Global Comment

Where the world thinks out loud

Wherever the Enemy May Be: America’s Middle East Policy

U.S. President Barack Obama’s comments to Congress the other day were very informative about his desire to be authorized in advance to instantly strike the Islamic State and its affiliates wherever and whenever he, the Commander-in-Chief, sees fit. This isn’t necessarily news, U.S. Secretary of State John Kerry insisted a few weeks back that Congress should not prohibit the U.S. administration from sending combat troops into the fray to confront Islamic State in Iraq and Syria if circumstances necessitate such a move. He contended at the time that such legal restrictions on the administrations ability to readily confront the group however and wherever it sees fit without first seeking Congressional approval could potentially serve to impede a future strike against Islamic State outside of the present Iraqi and Syrian territory presently occupied by that group.

President Obama himself echoed this point of view when he recently said that he wouldn’t hesitate to send in special forces to attack Islamic State, especially to take out its leaders if the opportunity arose, but would nevertheless stop short of a large deployment. He asked the lawmakers of the United States Congress to give his administration advanced authorization to extend its operations beyond the territories of Iraq and Syria if necessary and insisted that he “will not allow these terrorists to have a safe haven.”

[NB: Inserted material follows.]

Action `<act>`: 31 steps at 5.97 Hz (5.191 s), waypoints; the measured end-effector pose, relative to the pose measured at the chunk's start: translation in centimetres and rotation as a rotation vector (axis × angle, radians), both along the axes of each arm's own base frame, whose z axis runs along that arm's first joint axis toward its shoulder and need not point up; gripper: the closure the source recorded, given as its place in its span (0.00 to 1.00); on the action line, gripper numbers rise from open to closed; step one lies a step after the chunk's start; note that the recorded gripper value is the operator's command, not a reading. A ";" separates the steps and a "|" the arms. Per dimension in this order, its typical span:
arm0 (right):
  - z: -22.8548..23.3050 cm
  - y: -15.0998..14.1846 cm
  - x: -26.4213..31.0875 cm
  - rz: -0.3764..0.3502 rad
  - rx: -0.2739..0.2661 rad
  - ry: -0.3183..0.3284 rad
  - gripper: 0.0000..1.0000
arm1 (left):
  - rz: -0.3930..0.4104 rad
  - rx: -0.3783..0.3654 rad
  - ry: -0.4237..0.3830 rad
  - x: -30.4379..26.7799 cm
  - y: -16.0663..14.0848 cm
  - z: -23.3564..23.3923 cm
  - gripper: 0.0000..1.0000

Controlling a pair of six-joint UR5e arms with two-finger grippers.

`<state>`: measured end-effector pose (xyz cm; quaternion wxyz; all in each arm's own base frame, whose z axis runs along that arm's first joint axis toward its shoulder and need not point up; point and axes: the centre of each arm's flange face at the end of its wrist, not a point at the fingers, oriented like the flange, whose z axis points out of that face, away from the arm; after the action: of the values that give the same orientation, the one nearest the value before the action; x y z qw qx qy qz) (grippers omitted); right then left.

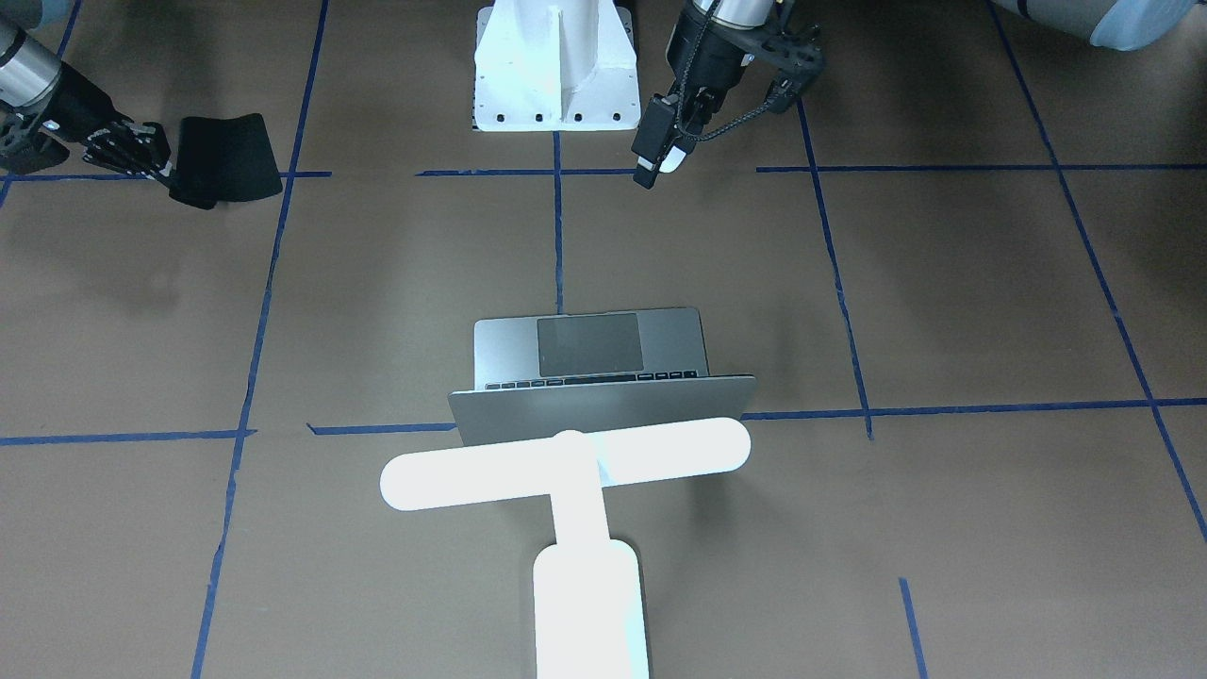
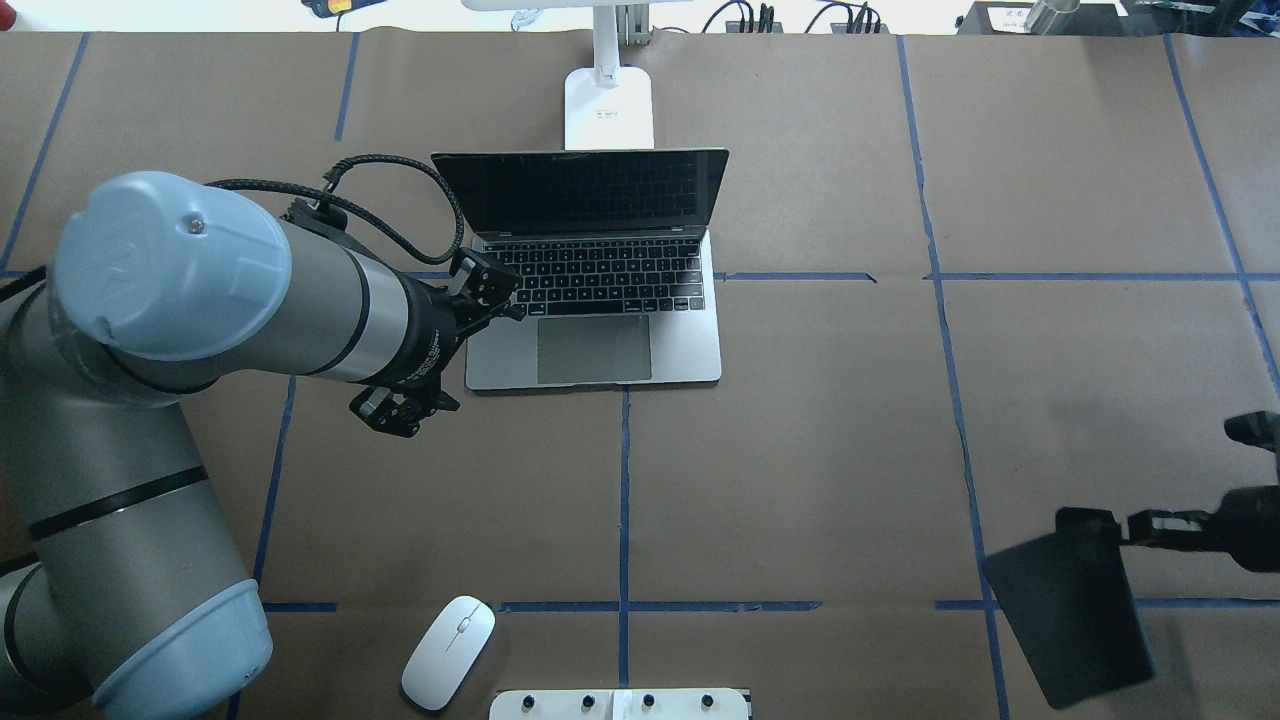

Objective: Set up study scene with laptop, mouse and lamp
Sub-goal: 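Grasp the black mouse pad with the right gripper and carry it beside the laptop, then release the mouse pad with the right gripper while the left gripper reaches for the mouse, then grasp the white mouse with the left gripper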

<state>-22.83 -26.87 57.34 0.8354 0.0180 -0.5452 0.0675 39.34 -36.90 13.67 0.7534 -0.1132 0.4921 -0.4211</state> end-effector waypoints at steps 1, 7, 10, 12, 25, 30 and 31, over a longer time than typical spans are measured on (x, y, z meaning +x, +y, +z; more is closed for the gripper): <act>-1.5 -2.4 -2.0 0.021 -0.003 0.004 1.00 | -0.002 0.001 0.001 -0.1 0.0 0.0 0.00; -11.3 -17.1 -11.1 0.146 -0.062 0.079 1.00 | -0.031 0.009 -0.012 -0.5 -0.5 0.1 0.00; -16.8 -26.2 -15.9 0.245 -0.173 0.081 1.00 | -0.034 0.008 -0.019 -0.7 -0.3 -0.1 0.00; -17.6 -29.5 -17.3 0.288 -0.225 0.084 1.00 | -0.037 0.009 -0.018 -0.9 -0.3 -0.1 0.00; -20.2 -30.5 -5.7 0.309 -0.173 -0.006 0.00 | 0.710 0.698 -0.404 6.9 16.4 10.5 0.00; -20.5 -28.9 -3.5 0.311 -0.150 -0.021 0.00 | 0.907 0.952 -0.433 9.6 19.2 11.7 0.00; -20.6 -28.6 -3.2 0.310 -0.148 -0.024 0.00 | 0.971 0.998 -0.458 10.6 19.3 12.7 0.00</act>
<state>-26.05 -55.47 36.71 0.8073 0.0396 -0.5396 0.2358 49.96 -17.62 26.40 0.9010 0.1291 0.3501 0.2213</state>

Islamic State affiliates, not unlike the various affiliates of al-Qaeda across the world, have sprung up across the region, many of which were Islamist groups who already had very similar outlooks and decided to commit themselves to realizing the Islamic States’ self-professed caliph Abu Bakr al-Baghdadi goal of establishing a strict-Islamist caliphate having seen his groups successful conquests in Syria and Iraq. The Islamist Ansar Bait al-Maqdis group presently waging a terrorist campaign against the Egyptian state from the Sinai region have pledged their allegiance to the Islamic State. In addition to this an Islamic State affiliate in Libya are exploiting the instability and turmoil there in the wake of the 2011 war which saw the destruction of the regime of Mu’ammer Gaddafi by ragtag rebel groups with the assistance of NATO air and seapower. They have completely taken over the eastern coastal Libyan city of Derna, a city of around 100,000, and having planted the Black Flag of Jihad there proclaimed it to be another swathe of territory belonging to the caliphate. A Libyan envoy was recently quoted stating that, “What I think many people don’t know is how much [Islamic State] has infiltrated Libya [and turned it] into its ATM machine, gas station and airport from which it can basically attack any European target.”

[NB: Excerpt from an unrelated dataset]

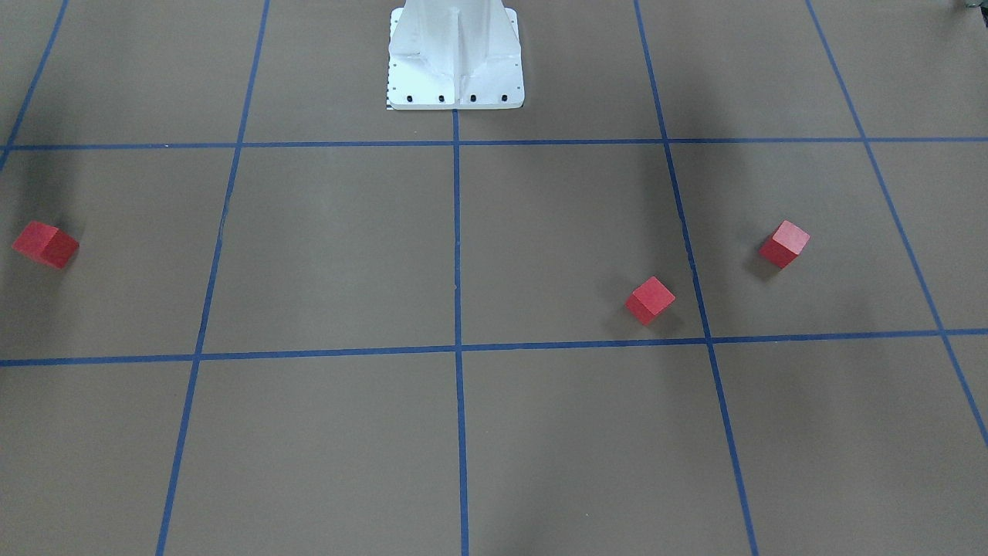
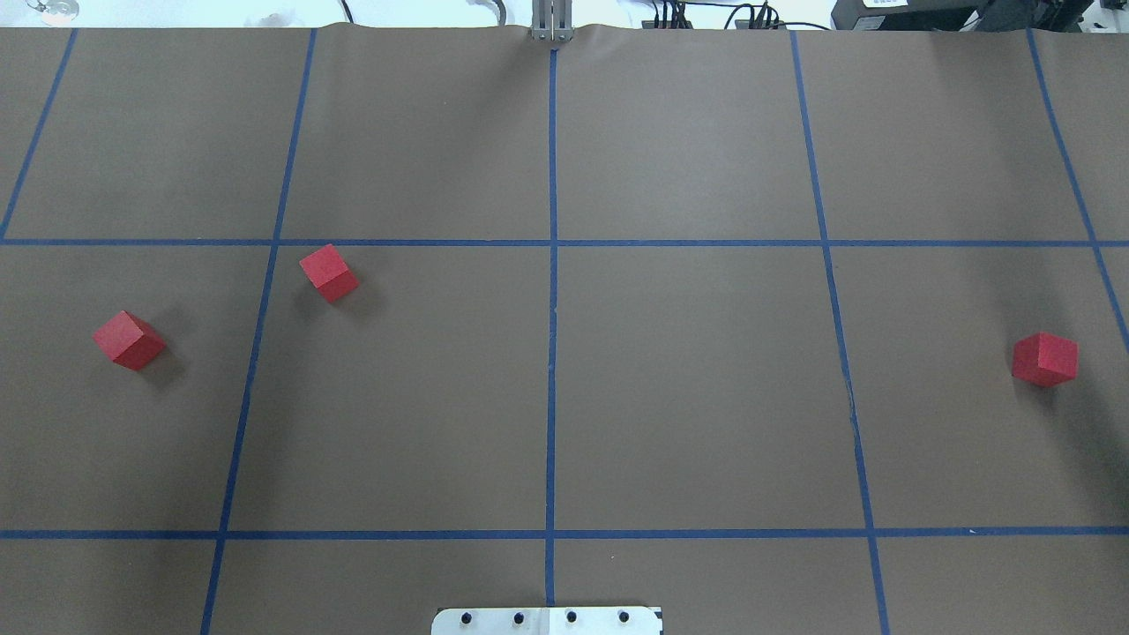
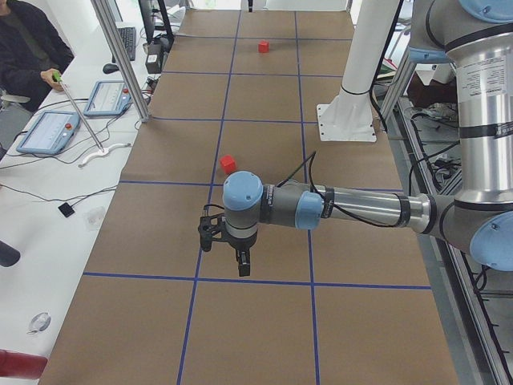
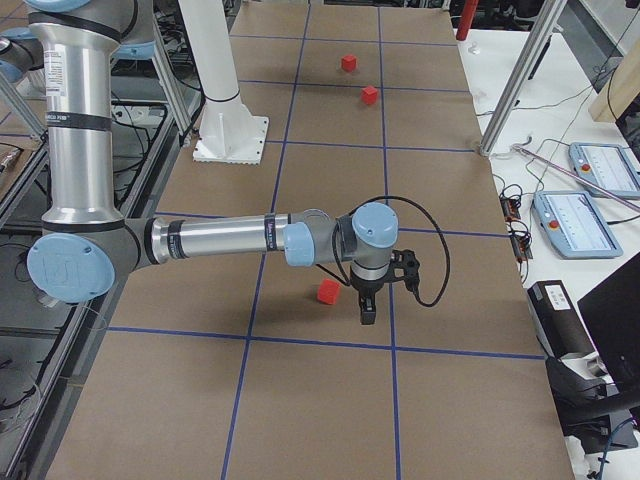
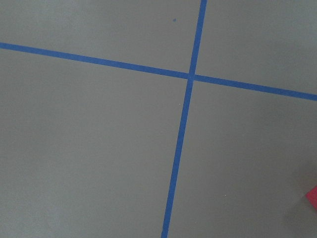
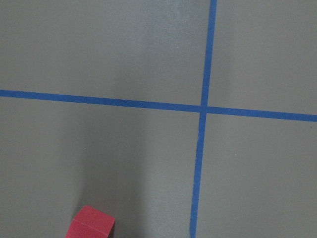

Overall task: Form red blocks into L shape at center
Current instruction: 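Move the right gripper down over the red cube on its side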

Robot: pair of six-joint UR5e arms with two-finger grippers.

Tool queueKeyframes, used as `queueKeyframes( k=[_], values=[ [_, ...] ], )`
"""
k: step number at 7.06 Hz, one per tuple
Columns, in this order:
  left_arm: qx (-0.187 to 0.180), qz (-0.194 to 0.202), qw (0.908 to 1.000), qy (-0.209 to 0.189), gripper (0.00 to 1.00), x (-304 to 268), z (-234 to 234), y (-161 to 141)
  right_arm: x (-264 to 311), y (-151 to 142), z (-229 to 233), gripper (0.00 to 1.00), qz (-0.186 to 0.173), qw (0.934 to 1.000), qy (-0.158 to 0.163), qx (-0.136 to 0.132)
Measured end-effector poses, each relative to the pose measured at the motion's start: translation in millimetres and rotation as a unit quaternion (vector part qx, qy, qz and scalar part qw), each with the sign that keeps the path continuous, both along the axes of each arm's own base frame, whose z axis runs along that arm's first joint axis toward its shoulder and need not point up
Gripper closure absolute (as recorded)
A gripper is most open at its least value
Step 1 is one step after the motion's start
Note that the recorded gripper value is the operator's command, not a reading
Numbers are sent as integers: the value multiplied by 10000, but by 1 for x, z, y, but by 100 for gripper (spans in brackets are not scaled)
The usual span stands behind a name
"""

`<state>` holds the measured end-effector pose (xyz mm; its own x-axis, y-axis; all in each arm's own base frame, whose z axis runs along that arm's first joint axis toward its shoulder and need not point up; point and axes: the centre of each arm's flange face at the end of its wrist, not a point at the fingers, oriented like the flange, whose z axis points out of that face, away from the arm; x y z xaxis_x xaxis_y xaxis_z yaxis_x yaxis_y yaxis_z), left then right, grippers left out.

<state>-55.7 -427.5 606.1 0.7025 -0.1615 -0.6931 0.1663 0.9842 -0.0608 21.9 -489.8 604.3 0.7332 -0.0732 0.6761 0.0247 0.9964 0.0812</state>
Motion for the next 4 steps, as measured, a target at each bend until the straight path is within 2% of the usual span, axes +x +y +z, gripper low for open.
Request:
queueKeyframes(
  k=[2, 4],
  values=[
    [-8, 13, 10000, 2, 0, 1, 1, 1, 0, 0, 1, 0, 20, 10000, 11, -2],
    [12, 19, 10000, 7, 0, 1, 0, 2, -2, 0, 4, 0, -1, 9999, -16, 142]
  ],
)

In Egypt it was reported that the controversial government of Abdel Fattah el-Sisi is concerned about the turmoil in Libya and of course his own Sinai region. He is presently purchasing advanced Dassault Rafale jets along with a navy frigate from the French in a deal worth a staggering 5-6 billion euros. Both weapons that could be used to attack Islamists in neighbouring Libya if those Islamists were to attempt to attack or seize Egyptian territory as part of what they envisage will eventually be a gigantic caliphate which will encompass all the Middle East as well as vast parts of the African continent.

It seems clear that the Obama administration wants to be authorized in advance to target Islamic States and its affiliates wherever it sees fit in a manner not unlike how it has been conducting its controversial drone strikes in both Pakistan and Yemen against al-Qaeda related targets. Indeed the present ongoing campaign against Islamic State was begun without Congressional authority, a move the administration has justified by citing old measures authorized by the Congress to give the then George W Bush administration more leniency when it came to dismantling the al-Qaeda network in the wake of the September 11 2001 terror attacks against the United States.

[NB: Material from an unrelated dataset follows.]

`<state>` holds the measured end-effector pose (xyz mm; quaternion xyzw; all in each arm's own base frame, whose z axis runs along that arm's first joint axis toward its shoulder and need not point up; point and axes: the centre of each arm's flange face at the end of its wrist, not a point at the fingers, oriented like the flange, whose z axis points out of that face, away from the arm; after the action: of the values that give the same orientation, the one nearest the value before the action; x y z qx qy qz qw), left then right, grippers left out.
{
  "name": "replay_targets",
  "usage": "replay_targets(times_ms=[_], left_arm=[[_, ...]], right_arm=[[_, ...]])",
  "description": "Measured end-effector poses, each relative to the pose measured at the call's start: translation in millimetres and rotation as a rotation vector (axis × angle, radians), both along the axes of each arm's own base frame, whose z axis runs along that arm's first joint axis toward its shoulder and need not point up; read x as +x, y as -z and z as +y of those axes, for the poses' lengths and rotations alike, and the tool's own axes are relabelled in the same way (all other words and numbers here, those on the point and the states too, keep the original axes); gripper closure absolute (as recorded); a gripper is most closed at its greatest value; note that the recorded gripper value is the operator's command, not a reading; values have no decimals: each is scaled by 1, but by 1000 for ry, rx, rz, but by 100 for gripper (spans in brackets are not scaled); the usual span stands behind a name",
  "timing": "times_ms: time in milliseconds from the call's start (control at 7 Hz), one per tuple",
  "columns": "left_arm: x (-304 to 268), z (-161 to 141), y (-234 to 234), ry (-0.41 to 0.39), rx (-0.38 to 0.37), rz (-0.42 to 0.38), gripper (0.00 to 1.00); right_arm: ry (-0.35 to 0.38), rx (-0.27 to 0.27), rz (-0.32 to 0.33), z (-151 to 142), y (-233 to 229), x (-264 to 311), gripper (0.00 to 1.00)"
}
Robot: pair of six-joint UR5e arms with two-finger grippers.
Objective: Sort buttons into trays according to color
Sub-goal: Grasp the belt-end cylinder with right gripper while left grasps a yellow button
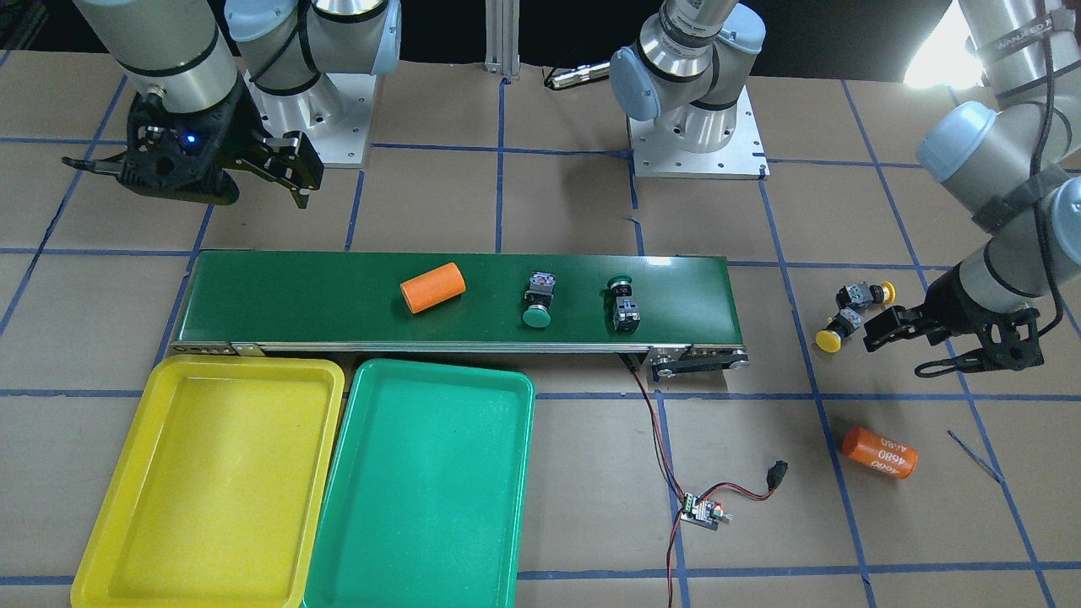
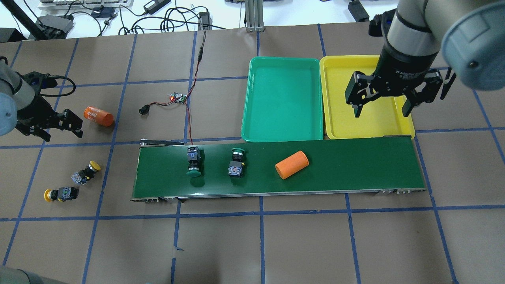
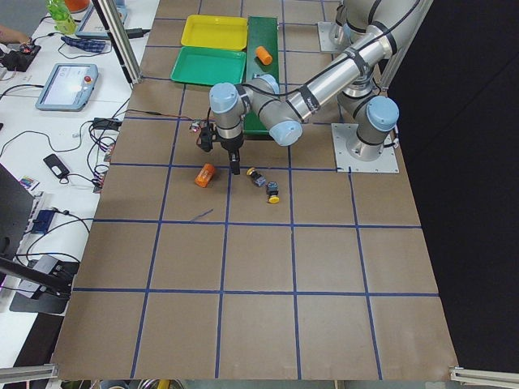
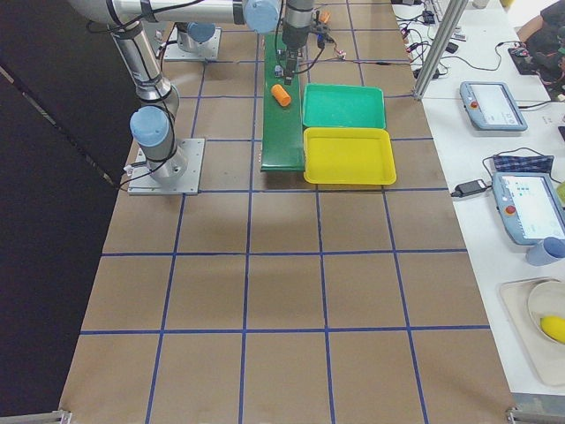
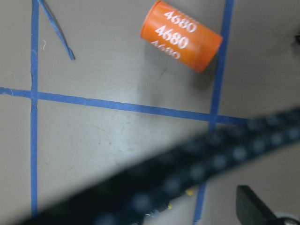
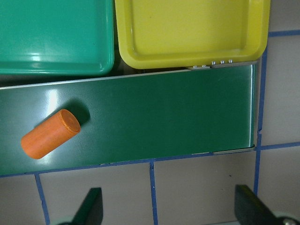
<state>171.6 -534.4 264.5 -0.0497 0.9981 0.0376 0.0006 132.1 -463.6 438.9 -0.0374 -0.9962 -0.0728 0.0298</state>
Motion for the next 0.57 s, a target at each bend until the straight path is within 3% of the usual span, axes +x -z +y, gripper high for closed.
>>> replay_targets(times_ms=[143, 286, 571], left_arm=[[-2, 4, 16, 1, 0, 27, 0], [-8, 12, 27, 14, 1, 36, 0], [-21, 38, 58, 169, -12, 41, 0]], right_arm=[[-1, 16, 0, 5, 34, 0, 0], [-4, -3, -1, 10, 61, 0, 0], [-7, -15, -3, 19, 91, 1, 0]])
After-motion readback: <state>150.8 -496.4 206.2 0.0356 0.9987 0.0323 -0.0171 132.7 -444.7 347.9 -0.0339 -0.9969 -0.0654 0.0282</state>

In practice this could see an extension of the anti-Islamic State campaign into North Africa, ad-hoc military support of the Sisi regime in its own campaigns in the Sinai and possibly direct intervention once again in Libya. This time against targets it believes to be related to Islamic State in coordination with elements on the ground it believes to be friendly. Although given the chaotic anarchic state Libya has devolved into that won’t likely be very easy.

In the Afghanistan-Pakistan theater of operations its likely drone strikes will continue as par usual against targets the administration deems are either Islamic State or al-Qaeda related. And if Obama gets the broad authorization he seeks we will likely see an expansion of such strikes in other parts of the Middle Eastern and North Africa region wherever Islamic State cells or members are based. Operations which, if this administration gets its way, will be pre-approved so that wherever the administration deems there to be Islamic State or Islamic State-affiliated militants or operatives it can, without much hesitation, immediately use whatever means available to neutralize them.